When does $\exists x \forall y \phi(x,y) \leftrightarrow \forall y \exists x \phi(x,y)$ hold?

Hint 1: It holds when the domain of discourse is a single object.

Hint 2: It does not hold when the domain of discourse is empty.


EDIT: $\forall x \exists y \phi(x,y) \to \exists y \forall x \phi(x,y)$ will hold if and only if:

$\exists x \forall y \neg \phi (x,y)$ (making the antecedent false)

OR

$\exists y \forall x \phi(x,y)$ (making the consequent true).

(17 line proof using: $A\to B \equiv \neg A \lor B$)


I don't know if this answers your questions, but it's too long for a comment.

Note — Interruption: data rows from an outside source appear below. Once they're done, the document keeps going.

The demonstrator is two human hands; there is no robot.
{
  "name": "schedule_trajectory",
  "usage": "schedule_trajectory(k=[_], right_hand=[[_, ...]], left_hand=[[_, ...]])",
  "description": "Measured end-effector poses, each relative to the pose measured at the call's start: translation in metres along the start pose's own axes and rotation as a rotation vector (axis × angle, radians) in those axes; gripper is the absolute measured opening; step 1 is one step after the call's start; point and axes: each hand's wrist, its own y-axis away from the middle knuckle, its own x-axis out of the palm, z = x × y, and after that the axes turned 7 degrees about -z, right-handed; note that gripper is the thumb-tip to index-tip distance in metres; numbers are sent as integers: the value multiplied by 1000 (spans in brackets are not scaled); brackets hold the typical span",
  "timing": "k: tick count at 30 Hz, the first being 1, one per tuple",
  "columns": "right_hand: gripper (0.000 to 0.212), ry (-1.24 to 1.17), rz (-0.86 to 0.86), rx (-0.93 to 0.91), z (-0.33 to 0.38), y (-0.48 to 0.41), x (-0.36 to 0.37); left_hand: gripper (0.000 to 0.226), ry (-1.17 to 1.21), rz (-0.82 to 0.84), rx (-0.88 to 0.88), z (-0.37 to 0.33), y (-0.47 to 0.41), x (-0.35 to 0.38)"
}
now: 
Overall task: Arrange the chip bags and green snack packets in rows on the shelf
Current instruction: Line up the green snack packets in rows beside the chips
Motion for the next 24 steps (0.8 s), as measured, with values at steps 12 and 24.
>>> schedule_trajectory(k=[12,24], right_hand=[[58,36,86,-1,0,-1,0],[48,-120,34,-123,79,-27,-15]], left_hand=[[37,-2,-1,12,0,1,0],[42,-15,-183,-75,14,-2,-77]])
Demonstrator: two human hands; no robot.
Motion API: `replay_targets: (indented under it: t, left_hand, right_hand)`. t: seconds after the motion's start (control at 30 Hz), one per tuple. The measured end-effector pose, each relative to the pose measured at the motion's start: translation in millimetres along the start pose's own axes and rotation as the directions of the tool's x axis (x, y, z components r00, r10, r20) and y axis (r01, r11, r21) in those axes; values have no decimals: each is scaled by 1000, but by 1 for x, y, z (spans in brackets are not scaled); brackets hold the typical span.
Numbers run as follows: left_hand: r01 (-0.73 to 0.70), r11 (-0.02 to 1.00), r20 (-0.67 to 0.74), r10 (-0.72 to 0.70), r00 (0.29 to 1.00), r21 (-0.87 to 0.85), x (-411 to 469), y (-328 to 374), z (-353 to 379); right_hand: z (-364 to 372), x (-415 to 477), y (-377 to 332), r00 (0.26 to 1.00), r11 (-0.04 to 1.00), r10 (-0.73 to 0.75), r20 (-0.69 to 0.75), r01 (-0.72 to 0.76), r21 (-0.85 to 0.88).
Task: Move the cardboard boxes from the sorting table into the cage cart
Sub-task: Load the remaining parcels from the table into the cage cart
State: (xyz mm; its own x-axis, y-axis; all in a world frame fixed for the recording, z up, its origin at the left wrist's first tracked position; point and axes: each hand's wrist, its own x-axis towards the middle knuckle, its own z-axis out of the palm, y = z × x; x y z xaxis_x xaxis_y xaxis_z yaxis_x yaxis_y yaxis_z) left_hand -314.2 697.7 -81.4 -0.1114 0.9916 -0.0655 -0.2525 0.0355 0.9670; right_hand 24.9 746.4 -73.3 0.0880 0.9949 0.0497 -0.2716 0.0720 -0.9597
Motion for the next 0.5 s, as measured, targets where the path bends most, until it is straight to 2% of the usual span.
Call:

Put all of your of your statements $\phi(x,y)$ in a 2D array (I assumed countable statements, just for convenience):

\begin{array}{c c c c c} \phi(x_0,y_0) & \phi(x_1,y_0) & \phi(x_2,y_0) & \phi(x_3,y_0) & \dots\\ \phi(x_0,y_1) & \phi(x_1,y_1) & \phi(x_2,y_1) & \phi(x_3,y_1) & \dots \\ \phi(x_0,y_2) & \phi(x_1,y_2) & \phi(x_2,y_2) & \phi(x_3,y_2) & \dots \\ \vdots & \vdots & \vdots & \vdots & \ddots \end{array} then you'll notice that the first statement $\exists x\forall y$ is saying that a column in this array is correct. In the second case $\forall y \exists x$ you are simply saying that each row has at least one correct statement.

Thus the two are equal either if you only have $1$ column, or if there is at least one column where each row has a correct statement.